Scan the lines below for the word "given". Copy each line you find it in.

*** Material shown Section Begins ***

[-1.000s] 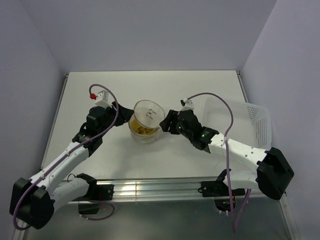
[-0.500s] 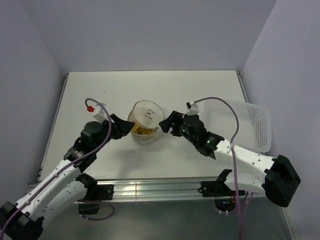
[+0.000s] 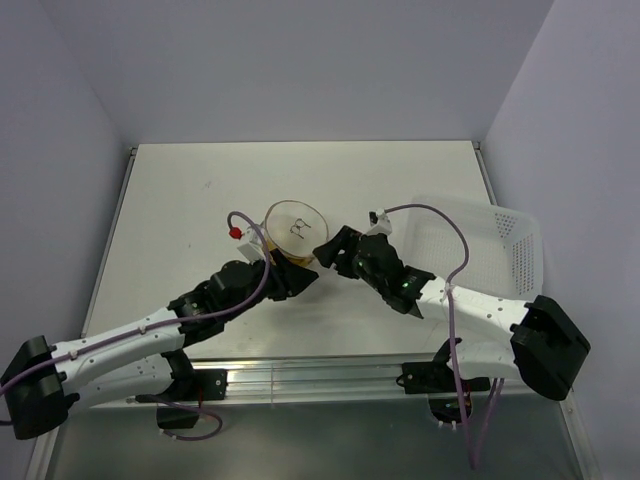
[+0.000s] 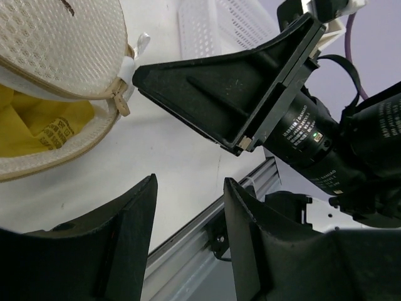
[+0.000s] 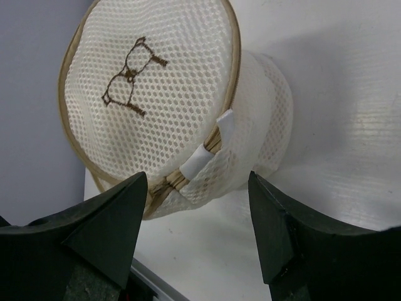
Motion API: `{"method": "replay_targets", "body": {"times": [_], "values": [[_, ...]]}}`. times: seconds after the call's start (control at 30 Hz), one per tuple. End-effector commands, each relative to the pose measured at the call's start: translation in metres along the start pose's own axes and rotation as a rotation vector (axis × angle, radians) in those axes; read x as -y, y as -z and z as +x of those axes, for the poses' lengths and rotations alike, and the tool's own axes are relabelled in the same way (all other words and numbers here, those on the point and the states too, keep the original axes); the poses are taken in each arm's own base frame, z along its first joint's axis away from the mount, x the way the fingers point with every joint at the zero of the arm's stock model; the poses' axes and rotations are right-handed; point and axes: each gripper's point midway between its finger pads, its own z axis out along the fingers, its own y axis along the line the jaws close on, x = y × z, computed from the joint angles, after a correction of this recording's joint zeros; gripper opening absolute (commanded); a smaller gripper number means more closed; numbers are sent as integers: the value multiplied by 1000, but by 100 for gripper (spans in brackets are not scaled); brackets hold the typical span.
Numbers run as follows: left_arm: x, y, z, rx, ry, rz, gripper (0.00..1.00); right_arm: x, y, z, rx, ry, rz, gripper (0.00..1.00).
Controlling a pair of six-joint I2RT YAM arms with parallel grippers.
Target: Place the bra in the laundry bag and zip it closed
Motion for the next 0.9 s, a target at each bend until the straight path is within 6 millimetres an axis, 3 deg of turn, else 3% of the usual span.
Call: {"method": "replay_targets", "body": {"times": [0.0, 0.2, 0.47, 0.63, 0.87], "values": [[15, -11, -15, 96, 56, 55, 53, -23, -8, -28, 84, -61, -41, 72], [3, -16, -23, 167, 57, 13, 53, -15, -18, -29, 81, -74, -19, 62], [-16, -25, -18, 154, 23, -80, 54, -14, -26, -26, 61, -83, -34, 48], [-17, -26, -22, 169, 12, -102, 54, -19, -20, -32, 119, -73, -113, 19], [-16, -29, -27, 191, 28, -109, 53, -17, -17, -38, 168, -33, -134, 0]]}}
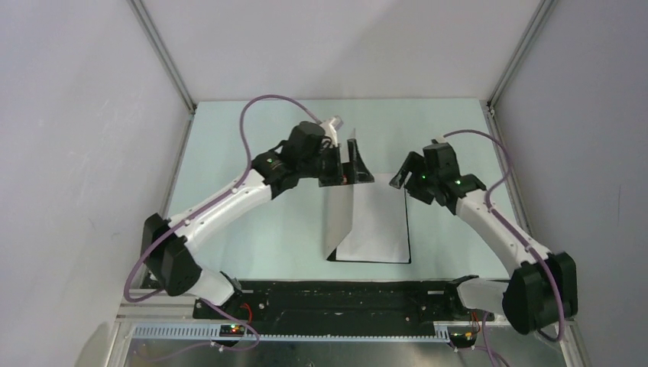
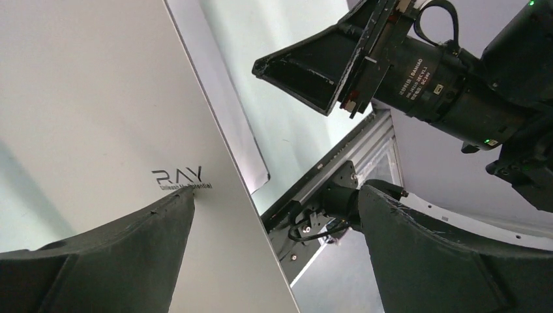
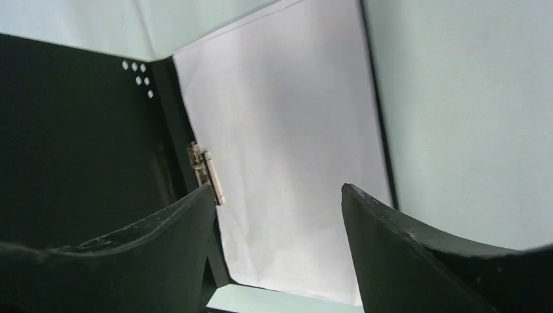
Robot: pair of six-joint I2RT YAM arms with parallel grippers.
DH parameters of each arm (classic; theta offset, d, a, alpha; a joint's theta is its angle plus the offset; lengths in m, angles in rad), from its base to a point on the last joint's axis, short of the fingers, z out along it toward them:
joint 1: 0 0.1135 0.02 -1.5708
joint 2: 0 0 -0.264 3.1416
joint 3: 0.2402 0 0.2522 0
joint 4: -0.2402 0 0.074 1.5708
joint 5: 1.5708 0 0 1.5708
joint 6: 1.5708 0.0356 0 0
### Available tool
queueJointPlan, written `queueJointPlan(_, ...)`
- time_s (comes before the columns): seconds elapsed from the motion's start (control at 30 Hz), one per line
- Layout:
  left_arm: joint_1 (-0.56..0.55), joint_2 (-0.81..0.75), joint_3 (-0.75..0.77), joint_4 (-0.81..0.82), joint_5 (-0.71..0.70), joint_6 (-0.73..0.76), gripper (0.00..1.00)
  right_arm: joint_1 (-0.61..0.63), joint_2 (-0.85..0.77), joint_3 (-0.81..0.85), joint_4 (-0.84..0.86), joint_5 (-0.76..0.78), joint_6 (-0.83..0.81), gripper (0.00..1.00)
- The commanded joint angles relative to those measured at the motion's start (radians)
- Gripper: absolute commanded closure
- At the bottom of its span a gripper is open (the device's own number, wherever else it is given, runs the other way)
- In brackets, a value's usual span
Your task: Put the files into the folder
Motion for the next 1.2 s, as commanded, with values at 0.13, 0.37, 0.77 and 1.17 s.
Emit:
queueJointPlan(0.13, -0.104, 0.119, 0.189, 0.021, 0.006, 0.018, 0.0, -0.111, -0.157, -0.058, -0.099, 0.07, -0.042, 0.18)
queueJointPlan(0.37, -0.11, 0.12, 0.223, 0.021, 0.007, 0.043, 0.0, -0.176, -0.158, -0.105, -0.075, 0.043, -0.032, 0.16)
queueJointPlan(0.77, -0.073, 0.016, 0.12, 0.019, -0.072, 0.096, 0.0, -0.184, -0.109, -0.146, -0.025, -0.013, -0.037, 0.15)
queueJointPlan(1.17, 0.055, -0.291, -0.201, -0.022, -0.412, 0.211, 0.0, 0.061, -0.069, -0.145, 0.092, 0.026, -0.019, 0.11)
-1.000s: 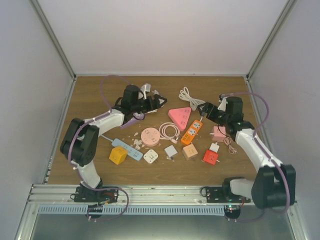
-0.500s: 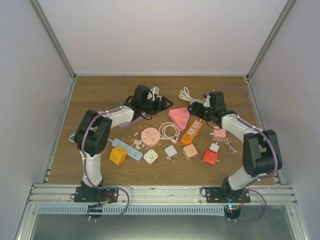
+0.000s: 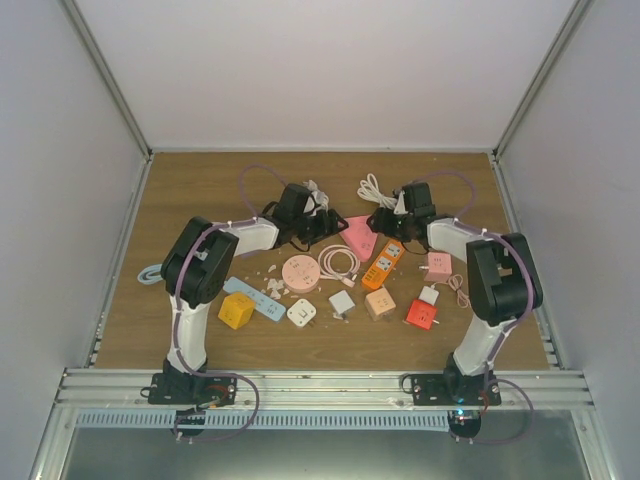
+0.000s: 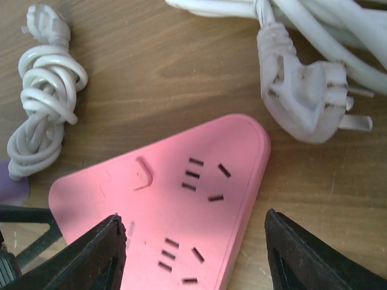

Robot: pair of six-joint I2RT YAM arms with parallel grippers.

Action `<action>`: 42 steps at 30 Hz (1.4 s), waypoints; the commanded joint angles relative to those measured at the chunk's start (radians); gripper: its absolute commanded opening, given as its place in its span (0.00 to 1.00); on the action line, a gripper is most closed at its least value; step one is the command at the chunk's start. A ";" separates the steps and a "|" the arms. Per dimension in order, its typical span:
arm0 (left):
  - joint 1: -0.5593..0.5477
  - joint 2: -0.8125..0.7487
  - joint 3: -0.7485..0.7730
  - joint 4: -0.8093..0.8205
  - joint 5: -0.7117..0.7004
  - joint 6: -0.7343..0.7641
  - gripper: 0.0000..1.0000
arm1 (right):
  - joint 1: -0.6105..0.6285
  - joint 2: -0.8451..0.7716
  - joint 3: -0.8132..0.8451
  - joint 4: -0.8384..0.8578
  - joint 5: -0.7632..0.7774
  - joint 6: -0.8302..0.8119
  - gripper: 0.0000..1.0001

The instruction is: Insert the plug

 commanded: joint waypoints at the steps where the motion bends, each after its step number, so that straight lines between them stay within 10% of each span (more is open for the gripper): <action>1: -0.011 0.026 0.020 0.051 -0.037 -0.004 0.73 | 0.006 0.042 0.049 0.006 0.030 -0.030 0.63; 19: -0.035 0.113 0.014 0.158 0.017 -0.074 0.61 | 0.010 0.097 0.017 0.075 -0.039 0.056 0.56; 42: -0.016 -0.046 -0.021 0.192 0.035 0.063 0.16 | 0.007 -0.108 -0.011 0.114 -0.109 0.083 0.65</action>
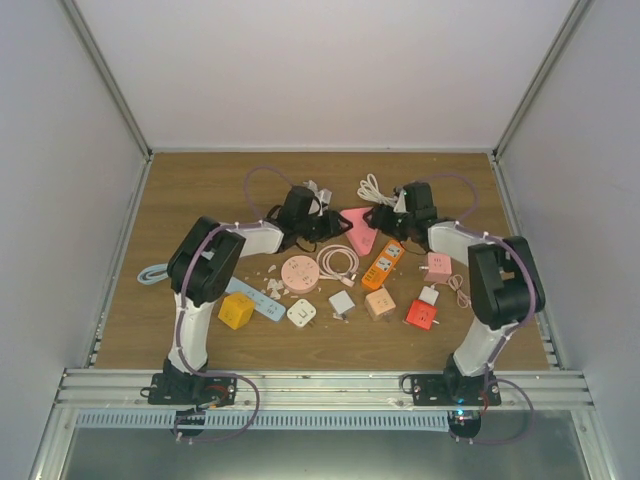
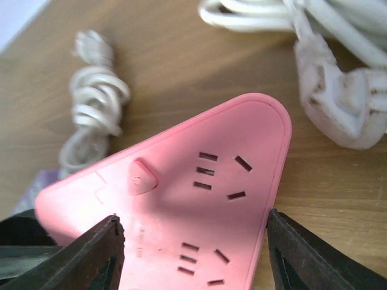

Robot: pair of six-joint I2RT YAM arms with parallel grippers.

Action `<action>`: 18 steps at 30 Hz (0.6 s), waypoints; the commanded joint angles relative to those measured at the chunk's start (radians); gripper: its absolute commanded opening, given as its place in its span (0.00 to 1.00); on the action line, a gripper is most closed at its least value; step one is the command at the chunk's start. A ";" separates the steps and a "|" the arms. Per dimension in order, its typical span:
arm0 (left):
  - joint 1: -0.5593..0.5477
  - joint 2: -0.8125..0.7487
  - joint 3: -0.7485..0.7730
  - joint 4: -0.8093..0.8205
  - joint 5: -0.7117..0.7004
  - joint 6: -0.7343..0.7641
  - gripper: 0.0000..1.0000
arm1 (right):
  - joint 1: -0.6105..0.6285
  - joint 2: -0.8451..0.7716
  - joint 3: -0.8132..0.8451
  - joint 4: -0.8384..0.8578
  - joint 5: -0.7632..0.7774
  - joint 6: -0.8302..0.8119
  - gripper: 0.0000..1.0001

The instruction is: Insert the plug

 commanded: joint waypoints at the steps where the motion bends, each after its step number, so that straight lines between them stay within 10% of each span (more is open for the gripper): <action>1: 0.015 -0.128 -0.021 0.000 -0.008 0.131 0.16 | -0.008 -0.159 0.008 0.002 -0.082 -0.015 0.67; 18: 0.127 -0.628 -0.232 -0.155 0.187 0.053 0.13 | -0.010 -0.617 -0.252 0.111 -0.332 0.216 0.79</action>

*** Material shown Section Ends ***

§ **Task result**
- At the bottom of its span a gripper is open (the device's own number, wherever else it is given, runs the other way)
Action `<action>`: 42 steps at 30 Hz (1.4 s), waypoints; the commanded joint angles relative to those measured at the chunk's start (radians); gripper: its absolute commanded opening, given as its place in its span (0.00 to 1.00); on the action line, a gripper is most closed at its least value; step one is the command at the chunk's start. A ";" separates the steps and a "|" the arms. Per dimension in order, its typical span:
Action `<action>`: 18 steps at 30 Hz (0.6 s), waypoints; the commanded joint angles relative to those measured at the chunk's start (radians); gripper: its absolute commanded opening, given as its place in its span (0.00 to 1.00); on the action line, a gripper is most closed at its least value; step one is the command at the chunk's start. A ";" separates the steps and a "|" the arms. Per dimension in order, its typical span:

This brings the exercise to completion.